Cue Sources and Cue Utilization Patterns of Social Mentalizing during Two-Person Interactions
Wenwu Dai, Zhaolan Li, Ning Jia- Cognitive Neuroscience
- Developmental and Educational Psychology
- Education
- Experimental and Cognitive Psychology
Social mentalizing plays a crucial role in two-person interactions. Depending on the target of inference and the content being inferred, social mentalizing primarily exists in two forms: first-order mentalizing and second-order mentalizing.

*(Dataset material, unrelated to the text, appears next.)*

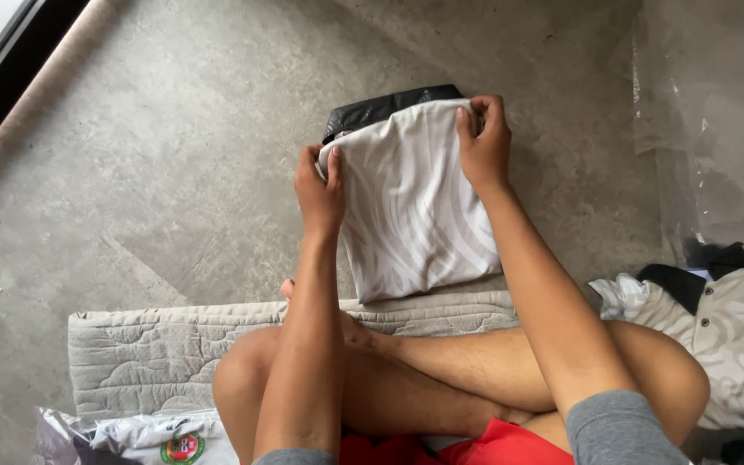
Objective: Folding shirts and placing them into individual plastic bags for packaging.
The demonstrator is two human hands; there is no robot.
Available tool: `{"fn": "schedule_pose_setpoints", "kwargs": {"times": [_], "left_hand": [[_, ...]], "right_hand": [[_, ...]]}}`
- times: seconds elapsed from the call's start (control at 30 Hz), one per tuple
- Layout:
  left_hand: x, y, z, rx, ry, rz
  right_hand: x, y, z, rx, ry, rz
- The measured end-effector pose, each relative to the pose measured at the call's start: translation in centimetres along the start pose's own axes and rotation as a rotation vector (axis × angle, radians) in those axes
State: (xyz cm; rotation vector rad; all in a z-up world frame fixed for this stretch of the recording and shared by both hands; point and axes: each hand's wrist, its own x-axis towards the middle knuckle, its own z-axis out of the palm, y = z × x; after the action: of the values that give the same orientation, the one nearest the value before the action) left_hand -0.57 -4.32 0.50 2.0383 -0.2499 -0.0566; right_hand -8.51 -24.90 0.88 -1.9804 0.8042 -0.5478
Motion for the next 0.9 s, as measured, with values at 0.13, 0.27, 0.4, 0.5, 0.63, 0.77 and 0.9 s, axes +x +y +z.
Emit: {"fn": "schedule_pose_setpoints", "kwargs": {"times": [0.13, 0.27, 0.4, 0.5, 0.63, 0.77, 0.9], "left_hand": [[0.7, -1.2, 0.2, -0.074, 0.018, -0.202], [1.5, -2.3, 0.8, -0.151, 0.021, -0.31], [2.2, -0.3, 0.7, -0.075, -0.061, -0.267], [2.4, -2.0, 0.7, -0.117, -0.114, -0.31], [1.3, -1.2, 0.1, -0.079, -0.06, -0.289], [0.4, -1.1, 0.3, 0.078, -0.106, -0.116], [0.1, -3.4, 1.9, 0.56, 0.147, -0.048]], "right_hand": [[0.2, 1.5, 0.3, 0.09, 0.056, -0.061], [0.5, 0.8, -0.3, 0.179, 0.129, 0.019], [1.3, 3.1, -0.7, 0.126, 0.065, -0.031], [1.4, 4.3, -1.0, -0.11, -0.068, 0.031], [-0.9, 4.2, -1.8, -0.232, -0.018, -0.131], [-3.8, 3.7, -3.3, -0.36, -0.193, -0.181], [-4.2, 2.4, -4.1, -0.402, -0.157, 0.165]]}}
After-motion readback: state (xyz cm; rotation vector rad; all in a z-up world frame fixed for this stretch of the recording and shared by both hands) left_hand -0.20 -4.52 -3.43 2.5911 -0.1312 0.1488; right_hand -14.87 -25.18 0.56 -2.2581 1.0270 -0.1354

Our research aims to investigate the cue sources and cue utilization patterns of social mentalizing during two-person interactions. Our study created an experimental situation of a two-person interaction and used the “Spot the difference” game to reveal our research question with multi-stage tasks. Our study was divided into two experiments, Experiment 1 and Experiment 2, which examined the cue sources and cue utilization patterns of first- and second-order mentalizing, respectively. The results of the experiments showed that (1) self-performance and other performance are significant cues utilized by individuals during social mentalizing. (2) Individuals employ discrepancies to modulate the relationship between self-performance and first-order mentalizing as well as to adjust the relationship between otherperformance and second-order mentalizing. The results of this study further complement the dual-processing model of mindreading and the anchoring and adjustment hypothesis during social inference.